その後23歳の時に、ある資産家の方からの出資を受けて「五光商事」という金融会社を開業する事にした。
大阪市内の四ツ橋に小さな事務所を借り、知り合いの紹介で個人事業者や中小企業向けの融資を始めた。
私の所に資金を借りに来るお客さんは、他の金融機関では資金調達が出来ない人達ばかりだったので、信用調査などはせずに私の目利きだけで資金を貸し出していた。
新規の貸金は紹介者に保証をさせていたので、貸し倒れをする事は少なかった。
それまでの営業経験と債権回収の経験を生かして、私の貸金業の経営は順調に伸びていった。
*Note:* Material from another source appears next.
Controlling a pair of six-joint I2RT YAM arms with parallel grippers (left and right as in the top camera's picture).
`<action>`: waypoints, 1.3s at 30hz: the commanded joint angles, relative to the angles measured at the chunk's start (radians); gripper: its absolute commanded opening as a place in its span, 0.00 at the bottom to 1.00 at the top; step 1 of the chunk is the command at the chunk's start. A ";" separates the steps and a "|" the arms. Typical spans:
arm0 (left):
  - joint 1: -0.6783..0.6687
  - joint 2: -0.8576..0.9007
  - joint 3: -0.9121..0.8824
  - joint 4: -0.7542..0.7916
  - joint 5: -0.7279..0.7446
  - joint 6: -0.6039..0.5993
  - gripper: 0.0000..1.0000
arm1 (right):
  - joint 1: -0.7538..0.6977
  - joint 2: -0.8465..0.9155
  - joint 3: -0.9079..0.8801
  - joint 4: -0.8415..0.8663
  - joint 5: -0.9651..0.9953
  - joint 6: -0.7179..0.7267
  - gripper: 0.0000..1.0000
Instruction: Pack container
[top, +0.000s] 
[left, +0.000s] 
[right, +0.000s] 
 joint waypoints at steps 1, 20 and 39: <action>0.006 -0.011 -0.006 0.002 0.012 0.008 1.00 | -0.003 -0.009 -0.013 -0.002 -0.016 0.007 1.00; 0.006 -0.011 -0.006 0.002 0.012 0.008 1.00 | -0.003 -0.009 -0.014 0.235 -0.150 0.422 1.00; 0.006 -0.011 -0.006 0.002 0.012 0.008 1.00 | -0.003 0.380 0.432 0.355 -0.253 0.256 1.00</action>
お金を貸す事は誰にでも出来る事だが、貸金業で収益を上げる為にはお客を見る目と資金回収の技術が必要だ。
私は独自のお客の審査方法と資金回収術を持っていたので、債務者を追い回して苦労する様な事はほとんど無かった。
金融会社でのエピソードもおもしろい話が結構あるので、また後日書いてみようと思う。
金融業の経営で相手方との交渉術や、人の話を聞き分ける事を学ぶ事ができた様に思う。
お金を借りに来る人はあまり本当の事は言わないし、返済が滞った人になると尚更なので、人にお金を借りに来る人は信用しないことだ。
身内や友達に借金を頼まれたら絶対に貸さないか、差し上げるつもりで貸すべきである。
私も一度同級生に事業資金を融資してつらい想いをした事がある。